* **Exercise requirements**:
Give the data below again, word for word.

Given material: Begin

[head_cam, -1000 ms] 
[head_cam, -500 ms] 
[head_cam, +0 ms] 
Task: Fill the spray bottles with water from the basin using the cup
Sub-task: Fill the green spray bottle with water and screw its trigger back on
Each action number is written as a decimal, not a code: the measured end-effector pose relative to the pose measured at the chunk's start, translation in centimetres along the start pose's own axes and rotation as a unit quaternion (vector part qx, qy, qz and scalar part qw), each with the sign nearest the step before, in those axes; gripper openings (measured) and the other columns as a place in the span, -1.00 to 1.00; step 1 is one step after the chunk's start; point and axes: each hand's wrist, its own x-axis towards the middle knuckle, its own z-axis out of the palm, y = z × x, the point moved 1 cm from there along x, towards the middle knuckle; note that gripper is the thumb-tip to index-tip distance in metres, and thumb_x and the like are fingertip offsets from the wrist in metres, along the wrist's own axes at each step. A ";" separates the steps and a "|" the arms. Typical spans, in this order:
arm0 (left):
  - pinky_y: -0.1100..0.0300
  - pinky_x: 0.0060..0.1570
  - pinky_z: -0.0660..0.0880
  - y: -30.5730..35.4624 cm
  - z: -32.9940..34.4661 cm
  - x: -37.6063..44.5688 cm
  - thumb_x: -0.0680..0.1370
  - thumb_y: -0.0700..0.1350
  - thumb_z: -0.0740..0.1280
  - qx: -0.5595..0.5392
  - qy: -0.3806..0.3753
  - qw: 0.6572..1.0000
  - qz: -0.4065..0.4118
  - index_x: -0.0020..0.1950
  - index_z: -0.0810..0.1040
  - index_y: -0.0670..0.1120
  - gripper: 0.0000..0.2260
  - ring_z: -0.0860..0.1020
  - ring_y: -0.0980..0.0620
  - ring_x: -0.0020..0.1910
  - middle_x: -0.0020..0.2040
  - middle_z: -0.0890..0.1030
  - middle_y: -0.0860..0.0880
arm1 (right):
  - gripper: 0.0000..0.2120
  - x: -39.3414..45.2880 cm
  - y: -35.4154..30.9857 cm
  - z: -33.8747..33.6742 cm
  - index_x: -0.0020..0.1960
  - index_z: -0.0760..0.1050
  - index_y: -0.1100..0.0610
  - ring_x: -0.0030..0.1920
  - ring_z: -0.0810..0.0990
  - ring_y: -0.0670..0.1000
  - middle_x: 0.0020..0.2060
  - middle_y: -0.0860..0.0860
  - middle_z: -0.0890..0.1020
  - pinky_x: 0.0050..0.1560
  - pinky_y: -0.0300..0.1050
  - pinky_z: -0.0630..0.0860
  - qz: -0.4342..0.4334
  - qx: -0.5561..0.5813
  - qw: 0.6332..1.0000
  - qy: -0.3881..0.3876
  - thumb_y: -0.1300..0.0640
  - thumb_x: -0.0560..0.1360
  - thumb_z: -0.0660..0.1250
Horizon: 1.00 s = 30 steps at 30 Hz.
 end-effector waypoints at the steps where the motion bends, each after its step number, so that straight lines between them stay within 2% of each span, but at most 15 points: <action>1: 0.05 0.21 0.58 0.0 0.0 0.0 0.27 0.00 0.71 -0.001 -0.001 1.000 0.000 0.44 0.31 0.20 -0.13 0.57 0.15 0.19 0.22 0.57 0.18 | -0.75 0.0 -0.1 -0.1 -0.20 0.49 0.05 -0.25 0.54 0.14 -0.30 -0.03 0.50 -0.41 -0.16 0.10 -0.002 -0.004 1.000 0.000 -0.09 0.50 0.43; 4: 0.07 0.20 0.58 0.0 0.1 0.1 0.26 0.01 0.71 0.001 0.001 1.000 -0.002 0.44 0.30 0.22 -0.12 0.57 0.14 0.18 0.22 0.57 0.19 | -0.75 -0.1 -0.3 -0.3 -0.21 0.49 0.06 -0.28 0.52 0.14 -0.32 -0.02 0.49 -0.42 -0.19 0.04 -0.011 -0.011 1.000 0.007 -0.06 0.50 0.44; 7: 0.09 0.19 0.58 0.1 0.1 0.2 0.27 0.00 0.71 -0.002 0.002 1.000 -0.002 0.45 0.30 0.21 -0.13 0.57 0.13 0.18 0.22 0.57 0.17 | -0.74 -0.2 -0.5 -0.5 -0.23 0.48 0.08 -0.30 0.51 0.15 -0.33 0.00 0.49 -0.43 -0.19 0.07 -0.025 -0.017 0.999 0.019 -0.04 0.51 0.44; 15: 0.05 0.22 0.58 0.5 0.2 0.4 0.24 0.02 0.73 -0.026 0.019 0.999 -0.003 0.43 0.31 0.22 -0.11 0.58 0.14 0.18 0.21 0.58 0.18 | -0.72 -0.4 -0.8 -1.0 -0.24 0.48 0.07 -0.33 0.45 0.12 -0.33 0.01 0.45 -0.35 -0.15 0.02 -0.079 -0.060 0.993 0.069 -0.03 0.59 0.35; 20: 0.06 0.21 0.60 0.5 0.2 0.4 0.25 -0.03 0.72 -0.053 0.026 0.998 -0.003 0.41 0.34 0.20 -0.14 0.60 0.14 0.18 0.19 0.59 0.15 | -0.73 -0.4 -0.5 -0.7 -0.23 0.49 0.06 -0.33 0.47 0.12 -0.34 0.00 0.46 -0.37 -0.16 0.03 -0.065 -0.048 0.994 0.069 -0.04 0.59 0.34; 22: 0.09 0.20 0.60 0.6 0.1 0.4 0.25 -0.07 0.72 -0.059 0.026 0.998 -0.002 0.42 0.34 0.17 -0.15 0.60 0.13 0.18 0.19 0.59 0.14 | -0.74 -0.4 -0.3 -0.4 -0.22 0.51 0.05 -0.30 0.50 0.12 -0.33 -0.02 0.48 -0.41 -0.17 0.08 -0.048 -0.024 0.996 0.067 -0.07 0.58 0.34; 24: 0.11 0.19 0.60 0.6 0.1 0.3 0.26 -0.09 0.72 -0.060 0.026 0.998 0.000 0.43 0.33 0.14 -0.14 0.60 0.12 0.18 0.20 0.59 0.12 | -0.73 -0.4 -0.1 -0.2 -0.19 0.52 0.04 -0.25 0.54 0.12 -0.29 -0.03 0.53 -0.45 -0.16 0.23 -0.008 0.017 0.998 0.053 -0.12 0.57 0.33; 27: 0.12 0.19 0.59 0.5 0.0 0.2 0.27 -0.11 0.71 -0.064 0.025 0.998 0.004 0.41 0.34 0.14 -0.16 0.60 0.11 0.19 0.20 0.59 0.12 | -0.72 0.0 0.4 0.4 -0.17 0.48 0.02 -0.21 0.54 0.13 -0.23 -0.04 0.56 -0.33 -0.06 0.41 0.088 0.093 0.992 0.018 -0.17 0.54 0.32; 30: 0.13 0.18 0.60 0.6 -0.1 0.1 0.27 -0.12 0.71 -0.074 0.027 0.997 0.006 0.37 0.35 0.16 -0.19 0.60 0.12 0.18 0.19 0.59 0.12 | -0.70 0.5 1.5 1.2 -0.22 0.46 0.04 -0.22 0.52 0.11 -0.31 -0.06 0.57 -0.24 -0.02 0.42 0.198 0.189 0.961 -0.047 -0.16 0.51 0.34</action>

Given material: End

* **Task answer**:
[head_cam, -1000 ms] 
[head_cam, -500 ms] 
[head_cam, +0 ms] 
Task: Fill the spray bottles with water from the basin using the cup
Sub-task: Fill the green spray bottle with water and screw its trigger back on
Each action number is written as a decimal, not a code: the measured end-effector pose relative to the pose measured at the chunk's start, translation in centimetres along the start pose's own axes and rotation as a unit quaternion (vector part qx, qy, qz and scalar part qw), each with the sign nearest the step before, in those axes; gripper openings (measured) and the other columns as a place in the span, -1.00 to 1.00; step 1 is one step after the chunk's start; point and axes: each hand's wrist, its own x-axis towards the middle knuckle, its own z-axis out of the palm, y = z × x, the point moved 1 cm from there along x, towards the middle knuckle; note that gripper is the thumb-tip to index-tip distance in metres, and thumb_x and the like are fingertip offsets from the wrist in metres, along the wrist's own axes at each step. A ";" separates the steps and a "|" the arms. Typical spans, in this order:
arm0 (left):
  - pinky_y: -0.1100..0.0300
  - pinky_x: 0.0060..0.1570
  - pinky_z: -0.0660..0.0880
  - y: -30.5730..35.4624 cm
  - z: -32.9940..34.4661 cm
  - x: -37.6063..44.5688 cm
  - thumb_x: -0.0680..0.1370
  - thumb_y: -0.0700..0.1350
  - thumb_z: -0.0740..0.1280
  - qx: -0.5595..0.5392
  - qy: -0.3806..0.3753
  - qw: 0.6572..1.0000
  - qz: -0.4065..0.4118
  - index_x: -0.0020..0.1950
  - index_z: -0.0810..0.1040
  - index_y: -0.0670..0.1120
  - gripper: 0.0000..0.2260
  - ring_z: -0.0860..0.1020
  - ring_y: -0.0980..0.0620
  - ring_x: -0.0020..0.1910
  - middle_x: -0.0020..0.2040
  - middle_z: -0.0890..0.1030
  - middle_y: -0.0860..0.0880
arm1 (right):
  - gripper: 0.0000..0.2120
  - x: -39.3414..45.2880 cm
  - y: -35.4154..30.9857 cm
  - z: -33.8747..33.6742 cm
  - index_x: -0.0020..0.1960
  - index_z: -0.0760..0.1050
  - index_y: -0.1100..0.0610
  - ring_x: -0.0030..0.1920
  - ring_z: -0.0810..0.0990
  - ring_y: -0.0670..0.1000
  - middle_x: 0.0020..0.2060
  - middle_y: -0.0860..0.0860
  - middle_z: -0.0890..0.1020
  - pinky_x: 0.0050..0.1560
  - pinky_y: -0.0300..0.1050
  - pinky_z: -0.0630..0.0860
  - qz: -0.4342..0.4334
  - qx: -0.5561..0.5813
  - qw: 0.6332..1.0000
  - qy: -0.3881..0.3876
  - thumb_y: -0.1300..0.0640
  - thumb_x: -0.0560..0.1360
  - thumb_z: -0.0660..0.1250
Horizon: 1.00 s = 30 steps at 30 Hz.
 end-effector waypoints at the steps where the motion bends, each after its step number, so that straight lines between them stay within 2% of each span, but at most 15 points: <action>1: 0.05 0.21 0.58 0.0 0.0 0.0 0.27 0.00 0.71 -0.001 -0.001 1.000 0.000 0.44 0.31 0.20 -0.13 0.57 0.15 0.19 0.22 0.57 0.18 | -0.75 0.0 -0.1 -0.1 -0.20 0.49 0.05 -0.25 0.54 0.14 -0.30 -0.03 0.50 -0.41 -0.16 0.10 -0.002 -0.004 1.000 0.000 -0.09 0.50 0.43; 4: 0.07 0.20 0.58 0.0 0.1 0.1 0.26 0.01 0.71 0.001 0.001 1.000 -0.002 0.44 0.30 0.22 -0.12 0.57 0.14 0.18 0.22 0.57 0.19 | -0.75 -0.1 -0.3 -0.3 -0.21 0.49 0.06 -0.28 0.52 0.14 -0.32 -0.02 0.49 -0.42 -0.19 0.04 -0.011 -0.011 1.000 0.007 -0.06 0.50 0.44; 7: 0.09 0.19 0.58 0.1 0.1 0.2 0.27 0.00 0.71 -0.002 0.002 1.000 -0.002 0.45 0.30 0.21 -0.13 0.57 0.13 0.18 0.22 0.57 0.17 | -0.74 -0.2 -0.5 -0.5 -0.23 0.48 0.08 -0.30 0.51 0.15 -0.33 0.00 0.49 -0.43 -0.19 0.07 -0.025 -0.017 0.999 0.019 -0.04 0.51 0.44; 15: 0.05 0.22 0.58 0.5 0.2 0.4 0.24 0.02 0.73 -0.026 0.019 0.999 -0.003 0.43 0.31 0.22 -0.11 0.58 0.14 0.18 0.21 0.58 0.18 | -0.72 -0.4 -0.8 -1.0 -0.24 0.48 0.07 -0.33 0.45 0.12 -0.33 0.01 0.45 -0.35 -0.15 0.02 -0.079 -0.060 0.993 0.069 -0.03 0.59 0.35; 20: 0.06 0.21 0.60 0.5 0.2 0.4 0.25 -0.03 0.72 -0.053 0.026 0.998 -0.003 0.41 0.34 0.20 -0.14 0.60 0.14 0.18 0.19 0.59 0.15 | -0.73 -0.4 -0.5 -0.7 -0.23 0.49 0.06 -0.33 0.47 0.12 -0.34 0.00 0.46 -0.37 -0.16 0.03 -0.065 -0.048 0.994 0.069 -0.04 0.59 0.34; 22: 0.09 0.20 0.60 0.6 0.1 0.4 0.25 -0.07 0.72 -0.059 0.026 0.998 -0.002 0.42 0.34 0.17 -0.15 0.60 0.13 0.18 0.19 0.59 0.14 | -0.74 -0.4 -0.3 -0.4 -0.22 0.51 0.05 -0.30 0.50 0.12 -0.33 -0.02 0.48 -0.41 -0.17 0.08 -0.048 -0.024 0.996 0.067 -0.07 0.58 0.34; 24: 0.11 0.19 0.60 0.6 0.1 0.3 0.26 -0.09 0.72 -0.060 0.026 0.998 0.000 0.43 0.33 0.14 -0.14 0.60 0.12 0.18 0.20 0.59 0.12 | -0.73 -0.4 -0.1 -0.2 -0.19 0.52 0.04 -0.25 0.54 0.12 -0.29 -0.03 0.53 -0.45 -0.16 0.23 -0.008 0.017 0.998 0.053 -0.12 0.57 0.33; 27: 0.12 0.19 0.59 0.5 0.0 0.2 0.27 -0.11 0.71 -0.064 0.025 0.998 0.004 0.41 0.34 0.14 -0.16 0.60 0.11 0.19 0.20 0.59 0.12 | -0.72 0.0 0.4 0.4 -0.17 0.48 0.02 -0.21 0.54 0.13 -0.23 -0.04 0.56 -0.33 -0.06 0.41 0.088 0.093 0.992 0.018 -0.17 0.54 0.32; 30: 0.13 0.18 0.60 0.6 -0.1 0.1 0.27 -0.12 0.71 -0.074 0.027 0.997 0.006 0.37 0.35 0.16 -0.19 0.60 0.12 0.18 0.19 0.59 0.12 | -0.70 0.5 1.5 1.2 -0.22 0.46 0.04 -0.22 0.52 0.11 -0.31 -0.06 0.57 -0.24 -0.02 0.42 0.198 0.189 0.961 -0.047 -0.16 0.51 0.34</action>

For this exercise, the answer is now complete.